The function PhaseJests generates the time-chart Timechart using the FSA Tests and the specific test requirements CoreTest (statement 1). Clause-Gen (statement 2) uses Timechart and CG to construct the set of conjunctive clauses TESTS, as described in Example 6. SarSolve (statement 3) next checks TESTS for satisfiability and if satisfiable, the function Schedule (statement 4) returns a valid test schedule. 
Experimental Results
We next present experimental results obtained by applying our algorithm to some example SOCs. The SOC Sys-Gen was seen in Section 2. SOCs Grid, Star4, Mesh and Star8 are systolic architectures proposed to study the performance of digital signal processing applications. They consist of processor cores connected in different configurations to effect pipelined processing of input data.
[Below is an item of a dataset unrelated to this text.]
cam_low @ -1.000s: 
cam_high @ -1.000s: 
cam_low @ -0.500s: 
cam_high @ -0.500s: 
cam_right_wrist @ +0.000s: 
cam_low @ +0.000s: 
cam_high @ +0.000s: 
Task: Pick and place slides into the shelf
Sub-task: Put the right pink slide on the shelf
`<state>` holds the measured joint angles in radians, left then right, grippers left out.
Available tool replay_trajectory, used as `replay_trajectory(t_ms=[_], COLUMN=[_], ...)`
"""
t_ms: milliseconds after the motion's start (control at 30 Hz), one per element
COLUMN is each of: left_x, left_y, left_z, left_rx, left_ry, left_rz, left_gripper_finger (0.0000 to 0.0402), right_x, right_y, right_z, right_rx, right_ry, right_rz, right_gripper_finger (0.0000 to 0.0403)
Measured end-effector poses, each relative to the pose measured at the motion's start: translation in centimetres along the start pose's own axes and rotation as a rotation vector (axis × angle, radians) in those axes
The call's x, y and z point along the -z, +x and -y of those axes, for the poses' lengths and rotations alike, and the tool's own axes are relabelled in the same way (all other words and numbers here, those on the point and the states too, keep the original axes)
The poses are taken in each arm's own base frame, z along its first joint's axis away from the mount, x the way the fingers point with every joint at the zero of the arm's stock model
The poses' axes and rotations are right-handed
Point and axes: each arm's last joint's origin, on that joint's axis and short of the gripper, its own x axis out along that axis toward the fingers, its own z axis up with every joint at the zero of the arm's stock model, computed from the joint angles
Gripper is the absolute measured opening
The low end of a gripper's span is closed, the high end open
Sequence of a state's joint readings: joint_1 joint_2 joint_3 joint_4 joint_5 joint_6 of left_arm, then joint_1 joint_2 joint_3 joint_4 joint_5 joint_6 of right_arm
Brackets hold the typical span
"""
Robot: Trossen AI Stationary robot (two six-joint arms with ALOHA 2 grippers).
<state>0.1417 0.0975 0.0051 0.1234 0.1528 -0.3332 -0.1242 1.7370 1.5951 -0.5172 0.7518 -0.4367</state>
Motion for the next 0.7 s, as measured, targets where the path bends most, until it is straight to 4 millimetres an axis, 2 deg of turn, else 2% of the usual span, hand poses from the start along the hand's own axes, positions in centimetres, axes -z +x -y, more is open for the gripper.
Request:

The testability results are given in Table 1 . Columns 2 and 3 give the area of the SOCs before and after running our algorithm. The area numbers are actual layout numbers generated after placement and routing with the Octtools package from University of California, Berkeley. Column 4 reports the resultant area overheads for these SOCs, with an average of only 4.4%. Columns 5 and 6 compare the test application time for our approach with the one in [6], which drastically reduces test application time compared to the traditional approaches. Column 7 gives the percentage reduction in the test application time, with an average of 78.5%. Since the scheme in [6] cannot handle some of the SOCs, we conservatively extended their approach to estimate the test application time. Our testability approach achieves 100% test coverage of all embedded cores in all SOCs. For example, the test architecture derived for the SOC Sys-Gen (see Figure 4) provides complete access to apply the scan tests for the core TLU as well as the precomputed test sequences for cores CU and DGI. In this way, all embedded cores are completely tested with the precomputed test sets (or sequences) provided for them.
Conclusions
We provided a comprehensive framework: for analyzing the testability of core-based SOCs for generating low-overhead test architectures and compact test schedules. Salient features of this work include the modeling of transparency, tests and test hardware using finite-state automata, and providing a rigorous system-level testability analysis framework. Experimental results show complete test coverage with low area overheads and test application times.